I ran across a great listing of descriptive wine terms that I thought would be nice to pass along to those of you who follow my blog. I’ve had a number of people who ask about how not to look like a neophyte when visiting a winery and I think this listing would be extremely helpful. Please feel free to use this link, which will open in a separate tab (http://www.dummies.com/how-to/content/useful-terms-for-describing wine.html?cid=RSS_DUMMIES2_CONTENT) or allow me to share the information, piece by piece, with you. The article was written by Ed McCarthy and Mary Ewing-Mulligan but I’m going to add my own commentary as we go.
- Aroma or bouquet:The smell of a wine — bouquet applies particularly to the aroma of older winesTake a moment to smell the wine. Hold the glass just under your nose and inhale deeply for a moment. Your wine guide (a term I like to describe the person walking you through your tasting at a winery) can give you some specific scents that should be prominent. Many varietals have unique characteristics and you’ll begin to pick up on these with time.
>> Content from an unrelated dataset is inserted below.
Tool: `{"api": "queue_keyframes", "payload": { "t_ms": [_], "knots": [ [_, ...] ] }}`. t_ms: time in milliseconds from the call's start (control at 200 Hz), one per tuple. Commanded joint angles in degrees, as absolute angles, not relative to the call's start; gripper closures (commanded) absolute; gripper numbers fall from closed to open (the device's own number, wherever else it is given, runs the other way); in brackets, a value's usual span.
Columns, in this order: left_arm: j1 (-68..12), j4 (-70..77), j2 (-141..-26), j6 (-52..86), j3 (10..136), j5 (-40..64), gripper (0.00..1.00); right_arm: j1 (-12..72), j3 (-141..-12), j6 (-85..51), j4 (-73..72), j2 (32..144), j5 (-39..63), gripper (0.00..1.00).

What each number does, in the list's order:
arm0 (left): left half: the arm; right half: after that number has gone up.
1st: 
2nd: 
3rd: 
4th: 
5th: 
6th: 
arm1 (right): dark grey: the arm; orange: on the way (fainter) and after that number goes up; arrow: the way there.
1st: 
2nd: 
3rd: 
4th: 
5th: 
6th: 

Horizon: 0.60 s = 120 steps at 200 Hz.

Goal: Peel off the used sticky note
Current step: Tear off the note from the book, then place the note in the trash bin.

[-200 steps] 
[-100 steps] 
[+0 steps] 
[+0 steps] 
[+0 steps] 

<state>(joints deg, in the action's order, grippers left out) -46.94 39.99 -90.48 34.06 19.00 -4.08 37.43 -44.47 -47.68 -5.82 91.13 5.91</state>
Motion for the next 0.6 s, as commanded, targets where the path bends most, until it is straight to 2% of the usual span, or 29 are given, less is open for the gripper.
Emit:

- Body:The apparent weight of a wine in your mouth (light, medium, or full)With your first sip, hold the wine in your mouth for a moment to discern it’s texture. It sounds like a weird thing to do, but you don’t need a great deal of knowledge to tell if a wine seems thin, well-balanced, or heavy before you swallow. It’s still a personal thing… a wine that feels thin or light to you can seem to have more depth to someone else. Don’t stress over how a wine feels to you. It’s not wrong, it’s personal.
- Crisp:A wine with refreshing acidityIn my experience, this term typically refers to a white wine. If I am looking for a wine that reminds me of a Granny Smith apple, this is the technical term I want to see used in its description. It’s not going to smell like flowers… it’s not going to have a great deal of sweetness… This is the wine for someone who wants to taste the fruit but not the sweetness in their beverage.
- Dry:Not sweetI really like this description of “dry” and “Residual Sugar” included in this article (http://www.drvino.com/2008/11/18/winespeak-the-opposite-of-sweet-is-dry/) and find that it’s helpful to note that a wine that’s considered “dry” can taste fairly sweet. When you visit James River Cellars Winery (www.jamesrivercellars.com) for a wine tasting, you’ll find that the first five white wines are all considered “dry” but they vary greatly in the impression of sweetness. Find what amount of sweetness appeals best to you and you’ll be much happier with your wine purchases.
- Finish:The impression a wine leaves as you swallow itAgain, linger a moment as you swallow a sip of wine to see if the end matches the beginning, in your opinion. Ultimately, that’s where the most important deciding factor lies… with YOUR opinion.
- Flavor intensity:How strong or weak a wine’s flavors areThere are times when you want a strong flavored wine to accompany food… and there are times when you want something that comes across a little softer. The aroma and color of the wine can give you an indicator of how intense the flavor will be, but be sure to always taste the wine. You might be surprised, especially when sipping wines made by an especially talented winemaker or vintner.
- Fruity:A wine whose aromas and flavors suggest fruit; doesn’t imply sweetnessThis is a difficult term around which to wrap my head… I’d always thought “fruity” meant “sweet”. When tasting your wine, search out flavors of specific fruits… green apple, pear, peach, grapefruit, cherry… these can be found in varying degrees in so many wines that it’s worth taking the time to search your memory bank as you sip, smell, and savor.
- Oaky:A wine that has oak flavors (smoky, toasty)Smoky and toasty flavors in a wine can be a wonderful thing… but if you’re not a fan, it’s going to quickly turn you off from tasting. James River Cellars offers two different Chardonnays… one fermented in oak and one fermented in stainless steel. Tasting these two wines, back-to-back, can be one of the most effective ways to showcase how oak can affect this specific grape.
- Soft:A wine that has a smooth rather than crisp mouthfeelSoft is a descriptor that is another very individualized one, especially when it comes to wine. What might feel “soft” to me, could be something entirely different to you.
Tannic: A red wine that is firm and leaves the mouth feeling dry
This is the term you’ll use when a red wine leaves you with a pucker feeling in the back of your throat and a dry feeling throughout your mouth. If you like this residual feeling when drinking a red wine, you’ll want something with strong tannins… if you’re not a fan, you want something that is described as either soft or smooth.
Use these terms as “jumping off points” when it comes to discussing wine with others and use them with confidence. No one is wrong when describing how a wine feels or tastes to you and no one can tell you how to feel with regards to a wine. This is one of my favorite points about wine tasting. The idea is for you to enjoy yourself when drinking wine…. and to drink more wine.